U.S. Xpress departing air forwarding

Truckload giant U.S. Xpress Enterprises Inc. has today completed the sale of its airport-to-airport operations and its customer list, run by its subsidiary Xpress Global Systems (XGS), to air cargo forwarder Forward Air Corp. for $12.75 million in cash

Truckload giant U.S. Xpress Enterprises Inc. has today completed the sale of its airport-to-airport operations and its customer list, run by its subsidiary Xpress Global Systems (XGS), to air cargo forwarder Forward Air Corp. for $12.75 million in cash. With U.S. Xpress also making a noncompete agreement with its former rival, this will leave Forward Air Corp. as the only major player with a nationwide network for time-definite airport-to-airport ground forwarding services.

Andrew Clarke, Forward Air CFO told Fleet Owner, “We certainly hope to capture a lot of business they were doing and run additional sections or additional runs on a particular lane segment. Our desire is to take the freight they were running through their network into our existing network.”

XGS will continue to provide transportation, warehousing and distribution services to the floorcovering industry and pooled distribution services to commercial accounts through its network of terminal locations in North America.

U.S. Xpress estimates it will incur a one-time pre-tax charge, net of proceeds from this transaction, of between $2 to $3.5 million related to the transaction.

According to Dow Jones, the revenue from the sale will be used to pay down some of the $125.7 million in debt U.S. Xpress had as of March 31.

Airport-to-airport operations dragged on earnings, as XGS suffered a $3.5 million operating loss in the first quarter compared with an operating income of $230,000 for the same period last year. The loss came despite managerial changes, including Stephen Fuller taking the reigns as president of XGS, and efforts to reduce “fixed overhead and purchased transportation costs.”

“There were quite a few carriers that tried [to get into airport-to-airport],” Satish Jindel, president of transportation consulting firm S.J. Consulting, told Fleet Owner. He noted Old Dominion as an example of a player that exited the market. “But it’s not just about linehaul-- it’s also about having the facilities in the right places.”

“The cost of developing our nationwide airport-to-airport network over the last three years has negatively impacted the operating margin of XGS,” according to a 2003 annual report released by U.S. Xpress. “However, we are optimistic that this operation will contribute positively our XGS results in the upcoming years, as we add more volume to what is one of only two nationwide airport-to-airport networks serving the airfreight forwarding market.”

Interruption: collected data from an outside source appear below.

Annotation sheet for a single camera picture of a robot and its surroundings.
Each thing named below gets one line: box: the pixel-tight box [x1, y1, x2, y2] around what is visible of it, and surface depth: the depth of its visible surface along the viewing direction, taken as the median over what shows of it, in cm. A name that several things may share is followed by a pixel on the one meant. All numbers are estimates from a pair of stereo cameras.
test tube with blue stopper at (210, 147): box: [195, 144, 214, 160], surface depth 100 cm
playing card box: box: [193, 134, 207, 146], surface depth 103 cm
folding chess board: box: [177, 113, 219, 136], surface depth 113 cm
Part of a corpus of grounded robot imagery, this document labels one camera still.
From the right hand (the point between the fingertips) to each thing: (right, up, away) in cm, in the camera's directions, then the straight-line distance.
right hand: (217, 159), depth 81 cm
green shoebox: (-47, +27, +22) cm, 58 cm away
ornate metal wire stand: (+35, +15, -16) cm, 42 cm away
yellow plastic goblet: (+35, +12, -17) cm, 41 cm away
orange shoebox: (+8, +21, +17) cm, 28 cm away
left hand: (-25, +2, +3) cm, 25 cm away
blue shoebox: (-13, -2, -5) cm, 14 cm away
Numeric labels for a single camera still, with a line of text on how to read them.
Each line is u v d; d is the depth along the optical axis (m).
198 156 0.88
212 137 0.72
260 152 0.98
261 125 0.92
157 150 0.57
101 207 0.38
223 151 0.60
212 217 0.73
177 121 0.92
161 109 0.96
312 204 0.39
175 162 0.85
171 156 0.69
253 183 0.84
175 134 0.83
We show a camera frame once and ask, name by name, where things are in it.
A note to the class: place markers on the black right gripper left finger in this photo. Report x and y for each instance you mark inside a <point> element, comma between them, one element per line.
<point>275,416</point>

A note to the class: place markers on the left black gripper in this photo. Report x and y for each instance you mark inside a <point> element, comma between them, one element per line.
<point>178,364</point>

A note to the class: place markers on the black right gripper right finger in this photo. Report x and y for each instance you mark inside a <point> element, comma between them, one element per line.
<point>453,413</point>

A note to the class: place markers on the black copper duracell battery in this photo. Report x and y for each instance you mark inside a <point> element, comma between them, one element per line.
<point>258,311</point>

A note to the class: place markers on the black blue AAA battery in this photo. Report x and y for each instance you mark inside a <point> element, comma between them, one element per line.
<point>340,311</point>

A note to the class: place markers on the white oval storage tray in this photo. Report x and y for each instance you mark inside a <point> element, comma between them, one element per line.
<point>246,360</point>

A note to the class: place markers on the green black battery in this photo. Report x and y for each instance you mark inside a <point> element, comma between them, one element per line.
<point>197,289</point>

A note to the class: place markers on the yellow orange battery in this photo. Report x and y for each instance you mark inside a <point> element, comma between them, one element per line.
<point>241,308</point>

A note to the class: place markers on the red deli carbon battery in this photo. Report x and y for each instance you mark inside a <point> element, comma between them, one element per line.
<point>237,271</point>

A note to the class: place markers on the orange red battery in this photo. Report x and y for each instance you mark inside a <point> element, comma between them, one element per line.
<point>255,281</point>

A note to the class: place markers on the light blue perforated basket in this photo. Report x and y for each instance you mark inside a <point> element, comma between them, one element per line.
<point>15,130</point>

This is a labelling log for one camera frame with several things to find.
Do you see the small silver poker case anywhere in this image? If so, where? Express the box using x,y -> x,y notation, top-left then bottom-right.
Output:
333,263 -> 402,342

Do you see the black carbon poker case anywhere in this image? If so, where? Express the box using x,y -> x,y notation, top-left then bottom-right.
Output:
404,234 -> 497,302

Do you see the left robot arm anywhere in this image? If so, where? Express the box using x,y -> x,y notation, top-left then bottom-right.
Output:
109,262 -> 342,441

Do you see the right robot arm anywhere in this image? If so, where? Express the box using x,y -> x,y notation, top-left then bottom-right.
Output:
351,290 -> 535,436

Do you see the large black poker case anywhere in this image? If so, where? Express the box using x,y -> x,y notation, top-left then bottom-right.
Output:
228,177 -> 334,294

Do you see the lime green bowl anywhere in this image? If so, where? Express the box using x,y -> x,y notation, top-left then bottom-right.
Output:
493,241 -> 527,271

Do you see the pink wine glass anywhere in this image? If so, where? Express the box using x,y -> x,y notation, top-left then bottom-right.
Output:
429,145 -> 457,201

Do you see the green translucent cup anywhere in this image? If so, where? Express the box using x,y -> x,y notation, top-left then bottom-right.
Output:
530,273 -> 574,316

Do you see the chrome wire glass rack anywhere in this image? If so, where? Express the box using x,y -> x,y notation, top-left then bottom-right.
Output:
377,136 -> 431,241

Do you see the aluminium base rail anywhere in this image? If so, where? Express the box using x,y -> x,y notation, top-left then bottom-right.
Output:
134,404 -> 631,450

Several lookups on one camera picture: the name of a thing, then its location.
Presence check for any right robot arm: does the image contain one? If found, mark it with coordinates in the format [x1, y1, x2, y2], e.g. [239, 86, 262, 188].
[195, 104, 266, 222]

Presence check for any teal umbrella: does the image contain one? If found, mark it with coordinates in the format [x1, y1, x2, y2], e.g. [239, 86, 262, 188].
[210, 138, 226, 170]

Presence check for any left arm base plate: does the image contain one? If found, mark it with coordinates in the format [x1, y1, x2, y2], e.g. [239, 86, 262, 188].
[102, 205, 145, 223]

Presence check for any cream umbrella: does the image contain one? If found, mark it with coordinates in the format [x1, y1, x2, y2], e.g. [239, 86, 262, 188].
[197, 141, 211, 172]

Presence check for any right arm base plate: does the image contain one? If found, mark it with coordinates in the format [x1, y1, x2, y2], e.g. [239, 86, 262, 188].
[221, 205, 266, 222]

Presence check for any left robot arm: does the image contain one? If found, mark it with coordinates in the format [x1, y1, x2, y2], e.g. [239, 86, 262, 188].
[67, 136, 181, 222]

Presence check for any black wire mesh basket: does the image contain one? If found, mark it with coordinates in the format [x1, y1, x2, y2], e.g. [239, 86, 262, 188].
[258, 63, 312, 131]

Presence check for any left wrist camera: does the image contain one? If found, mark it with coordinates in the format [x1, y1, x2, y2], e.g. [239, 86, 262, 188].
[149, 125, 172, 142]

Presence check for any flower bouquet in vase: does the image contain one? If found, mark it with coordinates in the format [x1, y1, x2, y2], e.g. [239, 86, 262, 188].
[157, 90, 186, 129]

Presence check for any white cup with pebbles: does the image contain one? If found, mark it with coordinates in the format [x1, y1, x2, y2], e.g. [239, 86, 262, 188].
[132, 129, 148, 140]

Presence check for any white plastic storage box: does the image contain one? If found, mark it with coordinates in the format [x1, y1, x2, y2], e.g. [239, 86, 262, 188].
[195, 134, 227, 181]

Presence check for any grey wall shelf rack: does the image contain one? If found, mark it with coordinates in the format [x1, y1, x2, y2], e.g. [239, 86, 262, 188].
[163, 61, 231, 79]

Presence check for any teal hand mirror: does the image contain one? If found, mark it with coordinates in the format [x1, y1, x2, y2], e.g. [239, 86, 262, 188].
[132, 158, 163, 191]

One of those attempts to add volume came in July 2004 when U.S. Xpress purchased airport-to-airport LTL carrier CRST Van Expedited for an undisclosed amount.

“Forward Air is just buying more volume,” Chris Brady, president of Commercial Motor Vehicle Consulting, told Fleet Owner. For example, if they had a half-filled truck from one terminal to another, the additional freight they’re buying might make that truck fully loaded. That’s where profitability comes in-- you’re not getting any increase in cost but revenues would be much higher.”

U.S. Xpress and Forward Air have shared an embattled history in the courtroom as well as in the marketplace. In 2002 U.S. Xpress paid a $1.3-million court settlement over a dispute on unfair competition and trademark infringement.

See U.S. Xpress, Forward Air settle lawsuit.

U.S. Xpress could not be reached for comment.